Exercise objective => Lines with "yellow": please show every one of them from the listing below.

====== Data extracts

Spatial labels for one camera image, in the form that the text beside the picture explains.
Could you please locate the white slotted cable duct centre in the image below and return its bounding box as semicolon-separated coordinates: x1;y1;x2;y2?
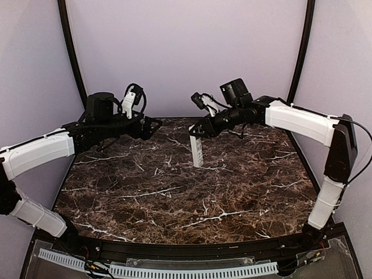
109;262;278;278

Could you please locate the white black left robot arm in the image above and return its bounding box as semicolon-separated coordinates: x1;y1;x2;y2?
1;90;162;238

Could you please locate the black frame post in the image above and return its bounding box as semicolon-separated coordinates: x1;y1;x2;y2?
283;0;316;123
57;0;88;121

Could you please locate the white slotted cable duct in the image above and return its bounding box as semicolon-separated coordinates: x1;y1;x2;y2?
38;248;85;271
109;262;278;278

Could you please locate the black front rail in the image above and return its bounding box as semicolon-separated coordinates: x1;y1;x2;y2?
79;234;303;262

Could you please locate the black left frame post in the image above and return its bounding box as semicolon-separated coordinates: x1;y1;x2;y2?
57;0;88;121

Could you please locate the black right frame post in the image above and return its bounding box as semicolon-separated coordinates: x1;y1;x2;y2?
283;0;316;123

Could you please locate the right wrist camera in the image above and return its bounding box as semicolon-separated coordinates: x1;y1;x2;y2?
191;92;221;117

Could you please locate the white remote control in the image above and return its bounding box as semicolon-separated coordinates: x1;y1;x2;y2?
189;135;203;167

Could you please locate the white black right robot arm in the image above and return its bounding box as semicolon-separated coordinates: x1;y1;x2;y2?
189;78;358;231

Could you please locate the white slotted cable duct left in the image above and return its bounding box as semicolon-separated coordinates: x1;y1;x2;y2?
38;248;85;271

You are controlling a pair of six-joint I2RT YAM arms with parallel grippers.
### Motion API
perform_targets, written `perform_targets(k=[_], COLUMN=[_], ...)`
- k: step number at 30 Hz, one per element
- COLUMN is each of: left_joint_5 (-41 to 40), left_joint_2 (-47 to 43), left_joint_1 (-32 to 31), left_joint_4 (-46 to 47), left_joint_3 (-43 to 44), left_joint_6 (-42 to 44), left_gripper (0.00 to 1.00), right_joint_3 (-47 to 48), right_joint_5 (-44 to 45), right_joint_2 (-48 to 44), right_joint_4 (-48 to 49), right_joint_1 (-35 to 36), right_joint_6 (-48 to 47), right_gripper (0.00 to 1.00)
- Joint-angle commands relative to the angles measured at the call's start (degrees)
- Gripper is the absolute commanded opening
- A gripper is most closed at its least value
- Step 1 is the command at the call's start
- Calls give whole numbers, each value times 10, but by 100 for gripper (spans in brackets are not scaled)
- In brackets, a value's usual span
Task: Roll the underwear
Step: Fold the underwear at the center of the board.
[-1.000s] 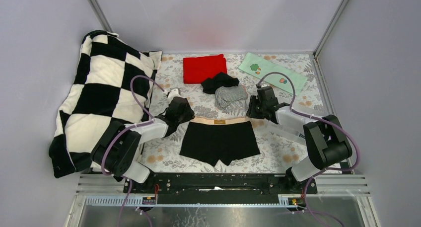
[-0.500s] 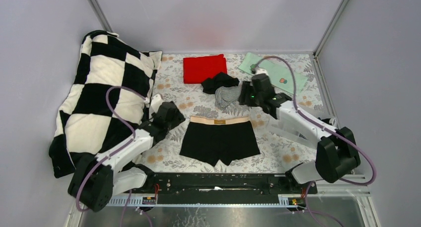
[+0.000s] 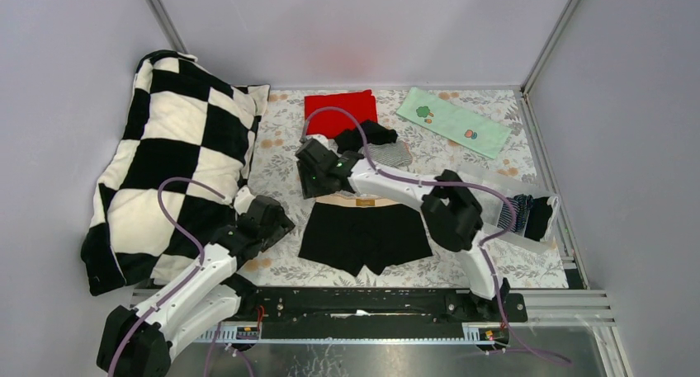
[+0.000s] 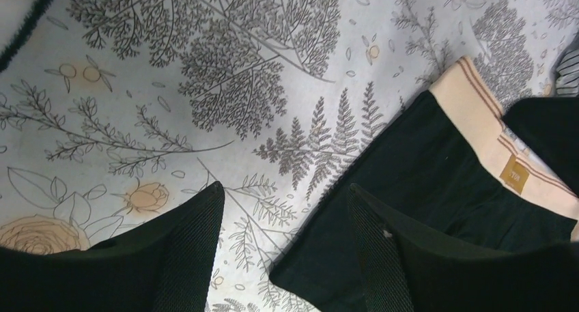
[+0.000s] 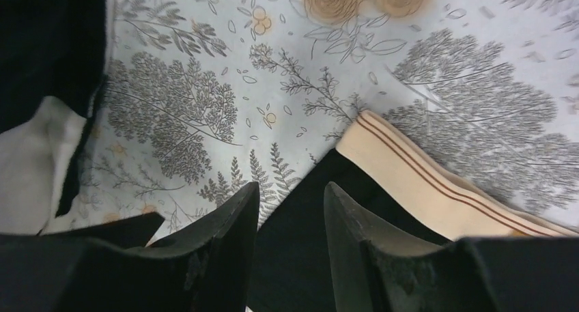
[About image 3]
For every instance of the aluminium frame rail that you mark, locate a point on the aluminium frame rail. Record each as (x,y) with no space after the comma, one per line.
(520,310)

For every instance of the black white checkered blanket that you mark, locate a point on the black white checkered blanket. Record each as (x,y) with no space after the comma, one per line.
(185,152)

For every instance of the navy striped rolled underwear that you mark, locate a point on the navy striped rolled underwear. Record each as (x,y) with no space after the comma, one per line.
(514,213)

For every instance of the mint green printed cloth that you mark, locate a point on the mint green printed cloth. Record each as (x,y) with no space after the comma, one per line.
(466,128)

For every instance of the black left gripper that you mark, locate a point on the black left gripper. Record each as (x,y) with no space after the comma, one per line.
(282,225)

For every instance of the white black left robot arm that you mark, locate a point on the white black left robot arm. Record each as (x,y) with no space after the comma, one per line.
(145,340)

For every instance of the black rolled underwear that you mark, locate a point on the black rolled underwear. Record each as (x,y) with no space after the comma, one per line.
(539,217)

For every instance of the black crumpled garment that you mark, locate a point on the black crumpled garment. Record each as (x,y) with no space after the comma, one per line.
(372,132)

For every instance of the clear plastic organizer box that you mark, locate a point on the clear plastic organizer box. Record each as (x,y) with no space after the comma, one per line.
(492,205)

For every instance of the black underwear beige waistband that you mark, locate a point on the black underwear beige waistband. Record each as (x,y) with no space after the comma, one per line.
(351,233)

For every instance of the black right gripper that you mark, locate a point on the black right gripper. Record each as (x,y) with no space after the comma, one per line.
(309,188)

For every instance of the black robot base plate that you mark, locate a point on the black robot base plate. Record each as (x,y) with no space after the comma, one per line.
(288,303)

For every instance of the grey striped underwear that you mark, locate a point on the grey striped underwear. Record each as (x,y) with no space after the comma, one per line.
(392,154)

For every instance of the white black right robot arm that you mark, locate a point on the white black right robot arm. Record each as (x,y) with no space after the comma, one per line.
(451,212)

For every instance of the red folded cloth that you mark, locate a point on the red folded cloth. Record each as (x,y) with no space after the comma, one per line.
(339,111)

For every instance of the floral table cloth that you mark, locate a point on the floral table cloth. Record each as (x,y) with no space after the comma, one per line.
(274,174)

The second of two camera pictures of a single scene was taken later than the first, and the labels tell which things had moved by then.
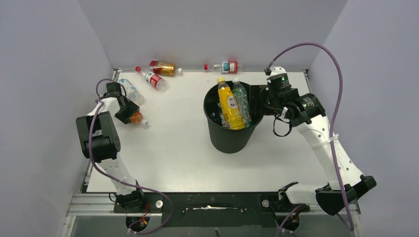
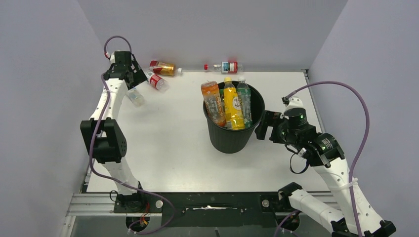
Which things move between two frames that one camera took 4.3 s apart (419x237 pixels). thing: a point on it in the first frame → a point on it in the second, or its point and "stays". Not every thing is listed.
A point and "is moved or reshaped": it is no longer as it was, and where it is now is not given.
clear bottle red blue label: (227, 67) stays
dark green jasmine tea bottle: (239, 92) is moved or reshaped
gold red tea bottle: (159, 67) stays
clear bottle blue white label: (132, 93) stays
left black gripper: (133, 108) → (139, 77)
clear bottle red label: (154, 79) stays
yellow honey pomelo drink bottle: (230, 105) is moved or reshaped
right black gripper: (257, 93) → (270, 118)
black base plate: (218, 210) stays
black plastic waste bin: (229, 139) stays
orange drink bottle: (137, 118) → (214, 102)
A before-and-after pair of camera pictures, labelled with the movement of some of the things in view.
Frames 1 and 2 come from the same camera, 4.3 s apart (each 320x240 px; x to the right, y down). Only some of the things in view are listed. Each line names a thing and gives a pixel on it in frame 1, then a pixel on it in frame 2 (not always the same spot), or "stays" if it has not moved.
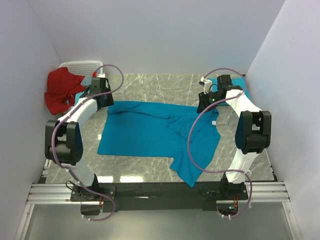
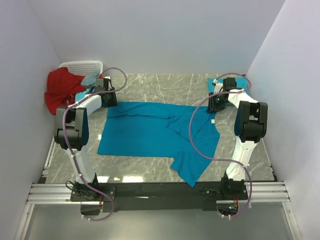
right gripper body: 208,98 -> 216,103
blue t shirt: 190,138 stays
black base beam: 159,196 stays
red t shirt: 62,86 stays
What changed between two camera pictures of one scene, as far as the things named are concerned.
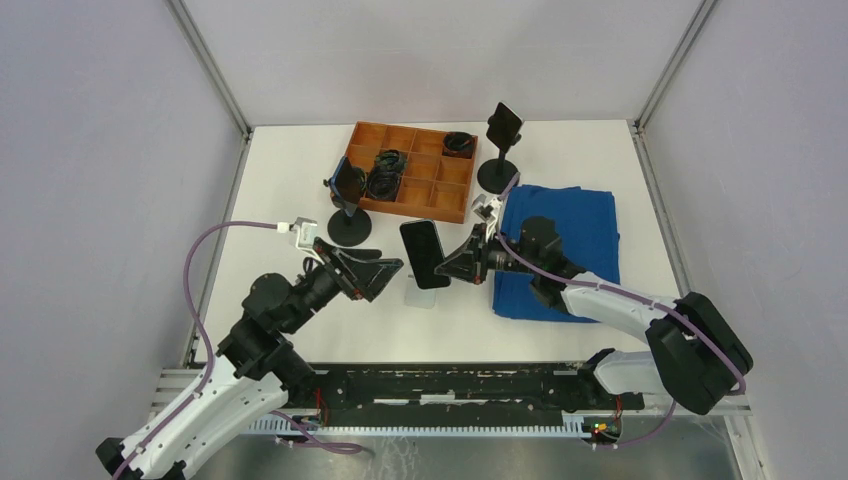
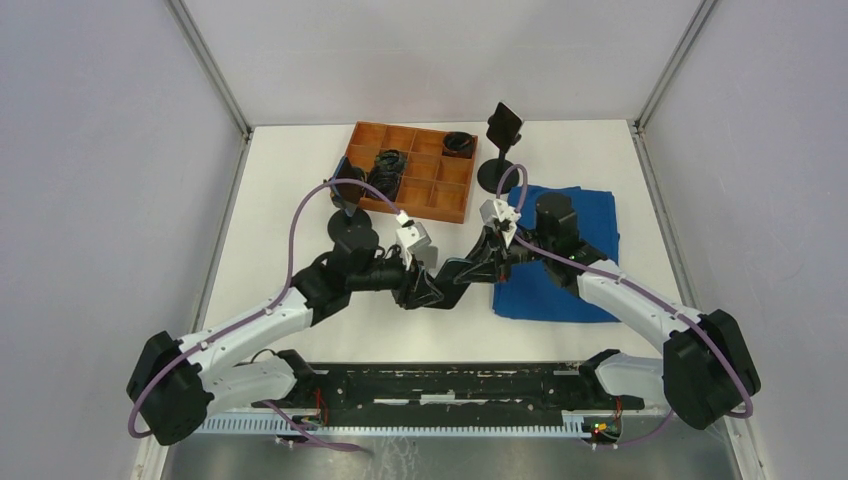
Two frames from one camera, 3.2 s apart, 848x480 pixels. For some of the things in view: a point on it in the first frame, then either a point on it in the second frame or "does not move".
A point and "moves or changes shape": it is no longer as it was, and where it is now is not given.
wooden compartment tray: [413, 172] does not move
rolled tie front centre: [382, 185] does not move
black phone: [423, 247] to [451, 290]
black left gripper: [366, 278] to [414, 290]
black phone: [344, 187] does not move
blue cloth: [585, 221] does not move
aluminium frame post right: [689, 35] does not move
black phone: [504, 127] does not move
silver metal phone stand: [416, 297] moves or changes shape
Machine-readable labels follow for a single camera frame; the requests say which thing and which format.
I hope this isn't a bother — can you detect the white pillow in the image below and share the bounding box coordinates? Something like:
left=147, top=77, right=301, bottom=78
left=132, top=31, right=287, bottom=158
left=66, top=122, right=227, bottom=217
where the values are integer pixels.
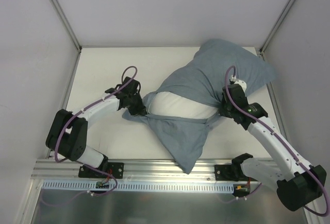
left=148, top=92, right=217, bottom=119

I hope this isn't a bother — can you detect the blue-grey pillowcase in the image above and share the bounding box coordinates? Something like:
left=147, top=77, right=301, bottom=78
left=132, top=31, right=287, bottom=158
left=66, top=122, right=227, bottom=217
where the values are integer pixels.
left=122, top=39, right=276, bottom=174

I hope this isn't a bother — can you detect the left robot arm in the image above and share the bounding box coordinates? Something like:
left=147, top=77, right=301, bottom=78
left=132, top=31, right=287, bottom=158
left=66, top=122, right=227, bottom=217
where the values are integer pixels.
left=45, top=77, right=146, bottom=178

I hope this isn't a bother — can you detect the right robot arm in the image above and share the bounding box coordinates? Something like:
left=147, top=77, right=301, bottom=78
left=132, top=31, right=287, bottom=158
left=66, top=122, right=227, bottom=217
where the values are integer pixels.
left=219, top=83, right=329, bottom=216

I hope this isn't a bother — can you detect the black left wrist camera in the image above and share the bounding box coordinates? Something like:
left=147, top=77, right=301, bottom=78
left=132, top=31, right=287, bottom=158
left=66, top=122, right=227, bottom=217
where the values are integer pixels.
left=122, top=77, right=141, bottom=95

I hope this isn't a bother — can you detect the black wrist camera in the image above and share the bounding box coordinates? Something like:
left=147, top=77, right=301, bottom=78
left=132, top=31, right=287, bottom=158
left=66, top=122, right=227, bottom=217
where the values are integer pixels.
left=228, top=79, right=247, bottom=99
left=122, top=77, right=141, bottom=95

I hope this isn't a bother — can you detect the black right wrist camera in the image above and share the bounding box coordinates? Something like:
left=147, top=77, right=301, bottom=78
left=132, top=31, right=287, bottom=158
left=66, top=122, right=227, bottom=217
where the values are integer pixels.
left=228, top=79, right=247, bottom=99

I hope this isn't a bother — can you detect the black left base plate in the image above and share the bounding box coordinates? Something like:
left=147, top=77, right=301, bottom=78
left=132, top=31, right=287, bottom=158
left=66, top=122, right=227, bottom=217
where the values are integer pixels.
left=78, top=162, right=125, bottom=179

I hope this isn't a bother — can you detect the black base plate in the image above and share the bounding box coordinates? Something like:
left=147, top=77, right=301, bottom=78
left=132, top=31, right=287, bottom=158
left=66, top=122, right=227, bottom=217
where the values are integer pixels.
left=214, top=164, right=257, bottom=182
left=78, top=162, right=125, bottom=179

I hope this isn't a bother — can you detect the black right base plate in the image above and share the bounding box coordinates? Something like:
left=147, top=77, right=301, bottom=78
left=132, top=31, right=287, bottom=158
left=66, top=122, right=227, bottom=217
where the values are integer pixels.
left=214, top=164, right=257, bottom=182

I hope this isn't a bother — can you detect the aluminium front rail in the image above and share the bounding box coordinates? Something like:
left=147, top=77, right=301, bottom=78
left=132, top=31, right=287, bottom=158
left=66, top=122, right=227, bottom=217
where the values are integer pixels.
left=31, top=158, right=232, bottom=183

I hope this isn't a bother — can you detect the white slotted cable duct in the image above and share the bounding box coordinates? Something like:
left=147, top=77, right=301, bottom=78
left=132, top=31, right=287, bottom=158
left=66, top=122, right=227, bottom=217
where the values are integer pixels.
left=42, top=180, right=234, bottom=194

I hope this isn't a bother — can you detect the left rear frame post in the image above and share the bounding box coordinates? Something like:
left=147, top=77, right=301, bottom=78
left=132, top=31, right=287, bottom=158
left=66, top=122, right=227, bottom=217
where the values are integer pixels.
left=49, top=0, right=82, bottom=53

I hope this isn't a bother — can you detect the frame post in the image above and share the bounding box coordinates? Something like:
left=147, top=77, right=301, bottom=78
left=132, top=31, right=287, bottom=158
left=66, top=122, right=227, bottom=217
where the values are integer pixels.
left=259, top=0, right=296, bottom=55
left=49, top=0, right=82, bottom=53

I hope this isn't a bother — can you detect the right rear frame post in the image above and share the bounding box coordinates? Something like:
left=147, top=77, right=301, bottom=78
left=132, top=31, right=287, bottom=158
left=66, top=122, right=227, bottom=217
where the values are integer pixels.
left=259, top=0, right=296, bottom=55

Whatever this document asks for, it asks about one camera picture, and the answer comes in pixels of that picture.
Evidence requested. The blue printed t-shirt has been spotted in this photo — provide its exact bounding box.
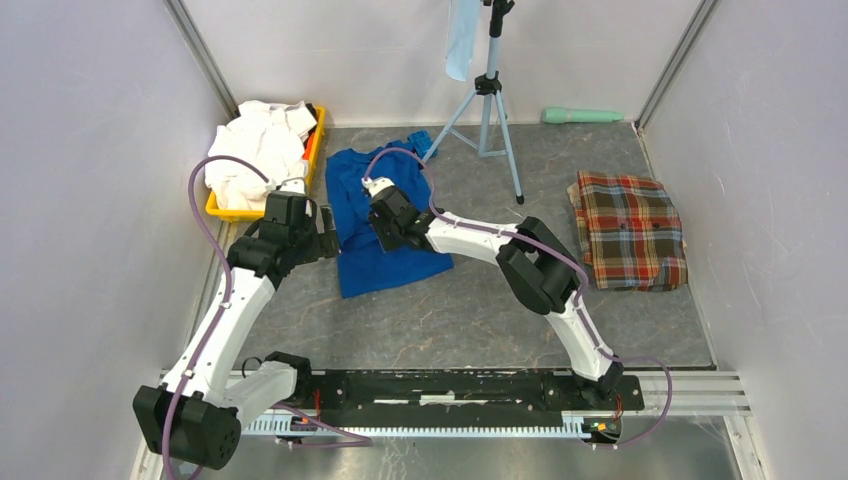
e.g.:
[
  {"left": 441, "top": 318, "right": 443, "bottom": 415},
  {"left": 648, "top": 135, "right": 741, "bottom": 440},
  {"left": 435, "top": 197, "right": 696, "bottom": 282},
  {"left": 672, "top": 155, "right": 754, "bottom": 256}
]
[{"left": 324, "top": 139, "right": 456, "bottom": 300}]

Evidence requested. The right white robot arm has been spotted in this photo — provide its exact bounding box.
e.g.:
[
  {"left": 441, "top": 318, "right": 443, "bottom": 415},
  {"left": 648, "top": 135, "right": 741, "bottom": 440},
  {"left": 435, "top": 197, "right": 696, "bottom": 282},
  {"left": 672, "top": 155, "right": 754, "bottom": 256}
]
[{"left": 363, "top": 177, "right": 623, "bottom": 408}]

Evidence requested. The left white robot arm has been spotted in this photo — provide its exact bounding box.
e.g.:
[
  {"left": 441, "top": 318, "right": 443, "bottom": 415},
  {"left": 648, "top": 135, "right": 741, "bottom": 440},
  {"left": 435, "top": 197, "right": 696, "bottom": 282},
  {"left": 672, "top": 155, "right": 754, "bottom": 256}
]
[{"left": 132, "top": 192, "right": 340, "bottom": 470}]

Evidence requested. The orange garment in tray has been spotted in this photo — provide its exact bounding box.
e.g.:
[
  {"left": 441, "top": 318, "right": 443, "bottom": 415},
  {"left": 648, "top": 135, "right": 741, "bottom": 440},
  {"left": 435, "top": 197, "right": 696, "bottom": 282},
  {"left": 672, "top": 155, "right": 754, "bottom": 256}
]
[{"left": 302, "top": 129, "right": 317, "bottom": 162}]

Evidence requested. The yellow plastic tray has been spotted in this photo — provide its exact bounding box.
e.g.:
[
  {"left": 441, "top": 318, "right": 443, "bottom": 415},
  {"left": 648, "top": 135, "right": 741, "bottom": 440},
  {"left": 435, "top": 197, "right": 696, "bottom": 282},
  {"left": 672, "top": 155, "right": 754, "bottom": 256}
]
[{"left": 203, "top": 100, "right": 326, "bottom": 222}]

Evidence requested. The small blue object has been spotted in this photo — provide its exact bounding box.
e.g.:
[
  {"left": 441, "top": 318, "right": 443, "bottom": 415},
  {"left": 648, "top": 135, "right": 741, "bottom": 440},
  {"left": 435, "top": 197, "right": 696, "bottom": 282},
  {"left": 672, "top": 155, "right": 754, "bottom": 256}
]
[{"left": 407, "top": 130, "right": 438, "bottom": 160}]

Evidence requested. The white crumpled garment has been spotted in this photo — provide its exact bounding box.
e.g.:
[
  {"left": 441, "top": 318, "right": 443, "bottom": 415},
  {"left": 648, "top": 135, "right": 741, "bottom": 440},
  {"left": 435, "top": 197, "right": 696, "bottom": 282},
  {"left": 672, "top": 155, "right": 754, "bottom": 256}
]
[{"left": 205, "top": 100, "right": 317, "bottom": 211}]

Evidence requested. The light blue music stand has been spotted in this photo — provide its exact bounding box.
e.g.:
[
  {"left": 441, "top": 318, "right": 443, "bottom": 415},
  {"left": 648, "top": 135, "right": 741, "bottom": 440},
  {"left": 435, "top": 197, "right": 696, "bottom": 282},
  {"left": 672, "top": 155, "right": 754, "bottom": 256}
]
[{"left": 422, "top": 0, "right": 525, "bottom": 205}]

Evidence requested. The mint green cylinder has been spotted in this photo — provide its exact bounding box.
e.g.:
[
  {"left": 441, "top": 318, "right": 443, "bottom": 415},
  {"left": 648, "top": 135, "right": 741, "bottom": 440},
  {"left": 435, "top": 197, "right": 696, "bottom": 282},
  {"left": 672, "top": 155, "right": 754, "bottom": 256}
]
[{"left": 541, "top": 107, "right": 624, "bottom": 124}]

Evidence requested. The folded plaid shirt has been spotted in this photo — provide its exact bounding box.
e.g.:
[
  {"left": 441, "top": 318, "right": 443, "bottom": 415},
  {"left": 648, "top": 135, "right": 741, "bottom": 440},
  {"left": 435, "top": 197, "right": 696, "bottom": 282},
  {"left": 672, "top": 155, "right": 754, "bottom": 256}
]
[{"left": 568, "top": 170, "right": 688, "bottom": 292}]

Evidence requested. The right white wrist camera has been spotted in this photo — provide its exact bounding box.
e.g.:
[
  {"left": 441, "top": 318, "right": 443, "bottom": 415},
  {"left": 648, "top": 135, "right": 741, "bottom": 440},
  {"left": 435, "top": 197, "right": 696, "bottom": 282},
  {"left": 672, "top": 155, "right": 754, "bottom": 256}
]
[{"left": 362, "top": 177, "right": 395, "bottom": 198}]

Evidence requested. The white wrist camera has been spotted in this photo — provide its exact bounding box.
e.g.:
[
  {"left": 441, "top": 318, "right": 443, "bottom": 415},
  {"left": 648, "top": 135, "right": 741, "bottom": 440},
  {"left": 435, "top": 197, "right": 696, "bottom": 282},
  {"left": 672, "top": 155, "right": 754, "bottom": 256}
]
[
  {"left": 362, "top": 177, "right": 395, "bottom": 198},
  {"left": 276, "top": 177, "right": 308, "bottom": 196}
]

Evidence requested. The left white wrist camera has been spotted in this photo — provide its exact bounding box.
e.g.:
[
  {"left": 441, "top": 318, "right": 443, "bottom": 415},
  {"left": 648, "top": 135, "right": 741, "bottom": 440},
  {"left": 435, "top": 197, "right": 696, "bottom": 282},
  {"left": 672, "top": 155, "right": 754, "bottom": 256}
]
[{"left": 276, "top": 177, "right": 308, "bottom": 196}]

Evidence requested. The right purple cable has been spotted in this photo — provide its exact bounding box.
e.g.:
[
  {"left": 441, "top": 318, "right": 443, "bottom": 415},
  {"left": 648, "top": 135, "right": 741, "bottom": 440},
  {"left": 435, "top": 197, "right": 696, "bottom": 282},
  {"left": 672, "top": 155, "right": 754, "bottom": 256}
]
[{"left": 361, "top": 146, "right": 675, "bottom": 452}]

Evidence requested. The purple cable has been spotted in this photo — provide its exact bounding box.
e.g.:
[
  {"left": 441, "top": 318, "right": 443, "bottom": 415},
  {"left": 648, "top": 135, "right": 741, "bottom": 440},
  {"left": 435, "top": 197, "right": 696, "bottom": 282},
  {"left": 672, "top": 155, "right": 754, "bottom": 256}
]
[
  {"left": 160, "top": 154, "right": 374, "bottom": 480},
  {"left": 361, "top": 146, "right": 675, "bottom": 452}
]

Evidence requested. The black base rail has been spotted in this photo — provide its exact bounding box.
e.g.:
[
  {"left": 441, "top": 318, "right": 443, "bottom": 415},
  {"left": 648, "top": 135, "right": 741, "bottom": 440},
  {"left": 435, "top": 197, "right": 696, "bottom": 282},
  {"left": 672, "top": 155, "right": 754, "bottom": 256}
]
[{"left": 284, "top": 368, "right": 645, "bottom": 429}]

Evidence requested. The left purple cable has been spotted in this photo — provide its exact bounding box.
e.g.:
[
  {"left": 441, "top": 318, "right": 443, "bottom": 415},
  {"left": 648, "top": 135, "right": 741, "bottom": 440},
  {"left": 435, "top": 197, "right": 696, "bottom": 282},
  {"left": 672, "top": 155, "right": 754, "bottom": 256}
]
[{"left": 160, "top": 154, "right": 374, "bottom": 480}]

============

Answer space =>
yellow honey pomelo drink bottle: (230, 105) is moved or reshaped
Evidence requested. The yellow plastic tray has been spotted in this photo — provide its exact bounding box.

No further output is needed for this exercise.